Il capogruppo della Lega regionale, Stefano Bargi, stronca la decisione della Corte di giustizia dell’Unione europea che consente l’utilizzo del termine Aceto Tradizionale Balsamico anche ai prodotti realizzati fuori dal territorio modenese

“E’ incomprensibile la decisione della Corte di giustizia dell’Unione Europea che consente l’utilizzo del termine Aceto Tradizionale Balsamico anche ai prodotti realizzati fuori dal territorio modenese – attacca il consigliere regionale Lega Stefano Bargi – rendendo di fatto ininfluente l’identità geografica.
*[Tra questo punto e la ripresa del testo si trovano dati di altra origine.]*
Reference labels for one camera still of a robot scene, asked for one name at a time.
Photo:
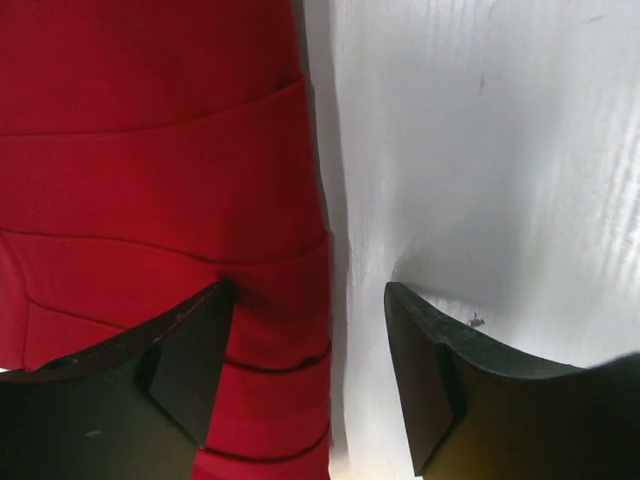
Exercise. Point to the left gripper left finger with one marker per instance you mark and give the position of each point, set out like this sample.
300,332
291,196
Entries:
136,406

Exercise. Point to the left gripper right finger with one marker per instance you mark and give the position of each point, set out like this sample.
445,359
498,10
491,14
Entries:
476,408

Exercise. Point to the red skirt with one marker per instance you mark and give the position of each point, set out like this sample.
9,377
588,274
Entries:
149,149

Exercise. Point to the small dark debris speck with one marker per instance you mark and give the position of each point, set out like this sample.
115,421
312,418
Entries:
476,321
Una tale decisione mette a grave rischio la tutela del prodotto modenese, in quanto d’ora innanzi la dizione “Aceto Balsamico” potrebbe essere associata a produzioni realizzate in altre parti del globo: si tratta di una follia, l’Aceto Tradizionale Balsamico è solo quello prodotto a Modena”.
“Ancora una volta l’Unione Europea si pronuncia contro la difesa delle identità territoriali e delle particolarità enogastronomiche che rendono ricca l’Italia. Una decisione suicida per il nostro territorio, che priva di tutela le nostre Igp” conclude il consigliere del Carroccio.